'Yaşasın Eskişehir...'
Yaklaşık 10 yıl önceydi... Eskişehir 'deki hemen tüm sivil toplum
kuruluşları ve meslek odaları birleşmişler, ''Demokrasi Platformu'' nu oluşturmuşlardı...
Temel hak ve özgürlükler için başlattıkları dayanışma, kısa zamanda
''Kentin ve kentli haklarının savunulmasını'' kucaklamıştı... Eskişehir'in,
acımasız ''yağma planları'' karşısındaki bu direnişine de ''bir kentin
çığlığı'' demişlerdi...
Örneğin, kent merkezinde yeşil alan için tek ve son büyük olanağı sağlayan
''eski fabrikalar bölgesinin'' bile rant amaçlı konut ve ticaret sitelerine açılması
nasıl engellenebilirdi?..
Ya da kentin tarihsel yaşam zenginliği olan Porsuk Çayı'nın yeşil kalmış
kıyılarını işgale hazırlanan ''alışveriş merkezleri'' nasıl
durdurulabilecekti?..
İşte bu çığlığa ''kulak verenlerden'' biri de bendim... Ecz. Dr. Azmi
Kerman başkanlığındaki Eskişehir Demokrasi Platformu'nun özverili üyeleriyle
birlikte, aynı platformun Onursal Başkanı Ahmet Ataç 'ı da o yıllarda tanımış
oldum...
Tarihsel dönüşüm...
Şimdi geride kalan 10 yılın öyküsünü merak edenler, aynı sürecin
emektarlarından Doç. Dr.
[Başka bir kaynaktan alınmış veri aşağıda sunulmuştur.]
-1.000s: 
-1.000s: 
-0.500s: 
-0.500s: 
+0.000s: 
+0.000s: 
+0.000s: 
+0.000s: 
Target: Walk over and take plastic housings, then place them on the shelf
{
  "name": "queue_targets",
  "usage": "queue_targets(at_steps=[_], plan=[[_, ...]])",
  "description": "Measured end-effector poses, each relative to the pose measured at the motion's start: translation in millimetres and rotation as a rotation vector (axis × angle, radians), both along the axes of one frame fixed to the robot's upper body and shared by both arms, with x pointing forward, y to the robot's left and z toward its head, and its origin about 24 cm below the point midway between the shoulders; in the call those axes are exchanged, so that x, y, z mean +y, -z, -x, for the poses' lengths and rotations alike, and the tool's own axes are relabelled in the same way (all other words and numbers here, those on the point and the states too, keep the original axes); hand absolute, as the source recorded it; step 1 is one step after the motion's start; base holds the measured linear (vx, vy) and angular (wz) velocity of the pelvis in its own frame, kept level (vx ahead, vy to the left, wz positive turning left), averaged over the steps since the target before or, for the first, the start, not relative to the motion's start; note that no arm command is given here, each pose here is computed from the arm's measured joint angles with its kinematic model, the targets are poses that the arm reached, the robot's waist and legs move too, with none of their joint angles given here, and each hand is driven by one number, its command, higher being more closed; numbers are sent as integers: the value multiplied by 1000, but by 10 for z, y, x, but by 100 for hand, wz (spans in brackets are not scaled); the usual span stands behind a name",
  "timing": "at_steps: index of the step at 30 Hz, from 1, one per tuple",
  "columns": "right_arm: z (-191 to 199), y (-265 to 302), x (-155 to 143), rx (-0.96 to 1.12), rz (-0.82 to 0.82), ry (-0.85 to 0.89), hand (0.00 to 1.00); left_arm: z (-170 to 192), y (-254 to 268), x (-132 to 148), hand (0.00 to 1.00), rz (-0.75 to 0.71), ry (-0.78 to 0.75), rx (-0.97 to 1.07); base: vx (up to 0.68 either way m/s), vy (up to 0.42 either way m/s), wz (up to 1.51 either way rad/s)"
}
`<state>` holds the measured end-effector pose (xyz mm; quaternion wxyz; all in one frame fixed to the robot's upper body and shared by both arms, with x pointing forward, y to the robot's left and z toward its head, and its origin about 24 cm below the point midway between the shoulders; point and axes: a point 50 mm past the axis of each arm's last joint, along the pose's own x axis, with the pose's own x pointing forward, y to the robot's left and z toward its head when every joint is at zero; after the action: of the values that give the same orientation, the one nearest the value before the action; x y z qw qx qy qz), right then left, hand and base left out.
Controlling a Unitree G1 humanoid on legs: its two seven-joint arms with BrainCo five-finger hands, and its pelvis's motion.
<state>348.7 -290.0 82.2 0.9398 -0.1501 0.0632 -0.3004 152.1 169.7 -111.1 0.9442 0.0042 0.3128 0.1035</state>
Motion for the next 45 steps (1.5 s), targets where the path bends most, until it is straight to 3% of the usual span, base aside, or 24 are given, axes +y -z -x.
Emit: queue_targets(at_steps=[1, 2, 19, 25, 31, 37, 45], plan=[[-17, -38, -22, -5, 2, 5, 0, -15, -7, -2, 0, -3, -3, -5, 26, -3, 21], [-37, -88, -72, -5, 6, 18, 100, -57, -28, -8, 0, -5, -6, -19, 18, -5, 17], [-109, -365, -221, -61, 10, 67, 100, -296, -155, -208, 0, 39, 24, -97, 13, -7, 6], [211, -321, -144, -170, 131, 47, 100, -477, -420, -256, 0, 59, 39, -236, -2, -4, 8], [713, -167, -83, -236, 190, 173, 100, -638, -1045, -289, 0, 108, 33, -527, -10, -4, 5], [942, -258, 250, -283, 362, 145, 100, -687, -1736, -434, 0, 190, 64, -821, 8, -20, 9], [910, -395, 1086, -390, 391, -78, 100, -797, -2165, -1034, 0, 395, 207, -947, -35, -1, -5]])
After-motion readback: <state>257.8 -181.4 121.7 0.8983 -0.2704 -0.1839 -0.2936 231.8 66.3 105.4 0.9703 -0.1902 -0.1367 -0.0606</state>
Ali Murat Vural 'ın derlediği kitabı Tepebaşı
Belediyesi 'nden edinerek öğrenebilirler...
Ancak, Eskişehir'in artık ''çığlık'' atan bir kent değil, geleceğe güvenle
bakan ve umutlarını coşkularıyla bütünleştirmiş bir ''onurlu cumhuriyet
kenti'' olduğunu görebilmek için gitmek, görmek ve yaşamak gerekiyor...
Tepebaşı Belediyesi'nin bu yıl 3'üncüsünü düzenlediği, büyükşehir
belediyesi, Anadolu Üniversitesi, Osmangazi Üniversitesi ve valiliğin de
destekleriyle gerçekleşen ''Uluslararası Pişmiş Toprak Sempozyumu'' ise işte
bu ''tarihsel başarının'' dünyayla birlikte kutlandığı bir ''kültür ve
sanat şöleni'' gibi...
Kybele 'nin anayurdunda, ''ateşi uygarlığa dönüştürenlerin'' binlerce
yıllık vatanında, insan aklının, emeğinin ve yaratıcılığının tüm
karanlıkları aydınlık kılan serüveniyle yeniden buluşmanın şöleni...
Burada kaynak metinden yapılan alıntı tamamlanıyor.